__WHAT IS NEEDED__: Pictures aside, return every line below exactly as written.

---------- EXERCISE DATA ----------

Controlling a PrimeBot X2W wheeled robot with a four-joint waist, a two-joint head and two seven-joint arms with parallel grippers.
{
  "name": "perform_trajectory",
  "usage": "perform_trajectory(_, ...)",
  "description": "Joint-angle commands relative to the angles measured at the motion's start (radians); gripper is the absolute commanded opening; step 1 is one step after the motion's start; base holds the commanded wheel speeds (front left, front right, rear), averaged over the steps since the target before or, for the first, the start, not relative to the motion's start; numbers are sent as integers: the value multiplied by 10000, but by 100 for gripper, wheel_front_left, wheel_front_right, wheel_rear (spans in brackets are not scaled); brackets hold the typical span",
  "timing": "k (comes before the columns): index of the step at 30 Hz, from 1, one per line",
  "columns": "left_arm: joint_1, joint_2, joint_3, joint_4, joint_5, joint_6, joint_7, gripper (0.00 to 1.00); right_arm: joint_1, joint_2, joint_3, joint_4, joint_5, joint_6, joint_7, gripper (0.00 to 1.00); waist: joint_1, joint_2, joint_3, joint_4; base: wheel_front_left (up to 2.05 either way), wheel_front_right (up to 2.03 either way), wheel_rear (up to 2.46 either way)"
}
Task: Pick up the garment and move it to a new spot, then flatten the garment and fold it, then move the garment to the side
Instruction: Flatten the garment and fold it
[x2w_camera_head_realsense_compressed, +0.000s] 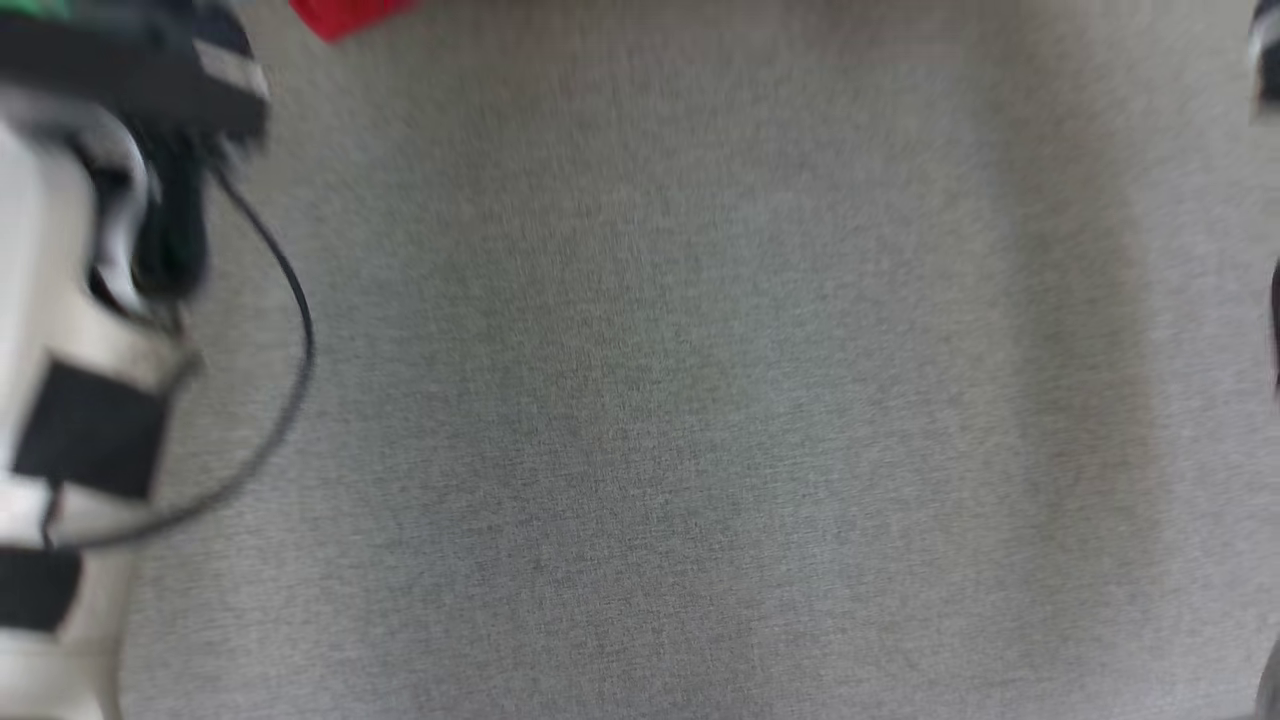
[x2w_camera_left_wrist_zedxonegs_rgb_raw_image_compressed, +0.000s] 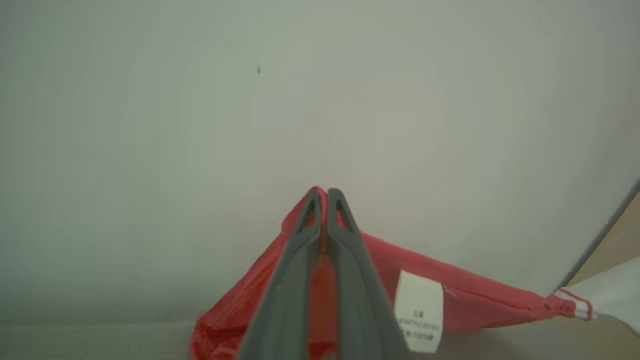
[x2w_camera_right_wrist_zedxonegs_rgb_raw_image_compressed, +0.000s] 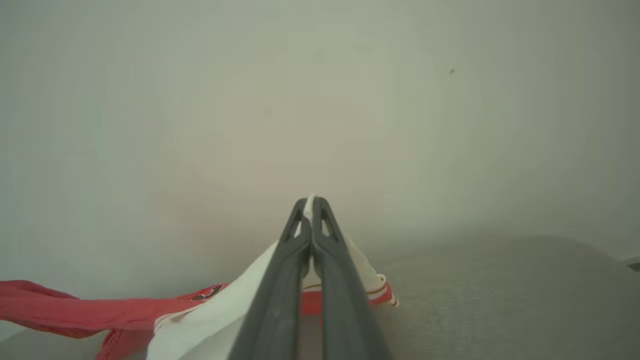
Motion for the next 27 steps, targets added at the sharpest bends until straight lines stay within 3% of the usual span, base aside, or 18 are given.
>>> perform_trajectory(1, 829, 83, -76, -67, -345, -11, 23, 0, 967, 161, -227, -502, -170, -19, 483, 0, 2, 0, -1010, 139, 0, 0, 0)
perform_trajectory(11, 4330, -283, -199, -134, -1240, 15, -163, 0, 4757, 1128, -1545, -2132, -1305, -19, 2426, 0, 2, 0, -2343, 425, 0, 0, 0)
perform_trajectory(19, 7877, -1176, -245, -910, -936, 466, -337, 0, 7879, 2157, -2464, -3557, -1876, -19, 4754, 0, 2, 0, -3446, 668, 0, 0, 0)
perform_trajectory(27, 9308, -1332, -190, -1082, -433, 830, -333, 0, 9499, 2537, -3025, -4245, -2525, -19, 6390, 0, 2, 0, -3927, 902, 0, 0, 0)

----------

__OUTPUT OF THE EXERCISE__:
Controlling a PrimeBot X2W wheeled robot with a four-joint waist, a two-joint head and two seven-joint arms with parallel grippers.
{
  "name": "perform_trajectory",
  "usage": "perform_trajectory(_, ...)",
  "description": "Joint-angle commands relative to the angles measured at the motion's start (radians); gripper is the absolute commanded opening; step 1 is one step after the motion's start; base holds the commanded wheel speeds (front left, front right, rear), averaged over the steps since the target before or, for the first, the start, not relative to the motion's start; numbers are sent as integers: the value multiplied by 10000, but by 100 for gripper, wheel_front_left, wheel_front_right, wheel_rear (spans in brackets are not scaled); brackets hold the typical span",
  "timing": "k (comes before the columns): index of the step at 30 Hz, from 1, one per line",
  "columns": "left_arm: joint_1, joint_2, joint_3, joint_4, joint_5, joint_6, joint_7, gripper (0.00 to 1.00); right_arm: joint_1, joint_2, joint_3, joint_4, joint_5, joint_6, joint_7, gripper (0.00 to 1.00); waist: joint_1, joint_2, joint_3, joint_4; base: wheel_front_left (up to 2.05 either way), wheel_front_right (up to 2.03 either way), wheel_rear (up to 2.46 either way)"
}
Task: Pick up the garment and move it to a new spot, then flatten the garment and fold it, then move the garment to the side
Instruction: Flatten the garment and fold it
[x2w_camera_head_realsense_compressed, +0.000s] 
[x2w_camera_left_wrist_zedxonegs_rgb_raw_image_compressed, +0.000s] 
[x2w_camera_right_wrist_zedxonegs_rgb_raw_image_compressed, +0.000s] 
Motion for the next 27 steps, targets added at the sharpest bends until straight lines stay within 3% of the usual span, base aside, or 18 are given.
>>> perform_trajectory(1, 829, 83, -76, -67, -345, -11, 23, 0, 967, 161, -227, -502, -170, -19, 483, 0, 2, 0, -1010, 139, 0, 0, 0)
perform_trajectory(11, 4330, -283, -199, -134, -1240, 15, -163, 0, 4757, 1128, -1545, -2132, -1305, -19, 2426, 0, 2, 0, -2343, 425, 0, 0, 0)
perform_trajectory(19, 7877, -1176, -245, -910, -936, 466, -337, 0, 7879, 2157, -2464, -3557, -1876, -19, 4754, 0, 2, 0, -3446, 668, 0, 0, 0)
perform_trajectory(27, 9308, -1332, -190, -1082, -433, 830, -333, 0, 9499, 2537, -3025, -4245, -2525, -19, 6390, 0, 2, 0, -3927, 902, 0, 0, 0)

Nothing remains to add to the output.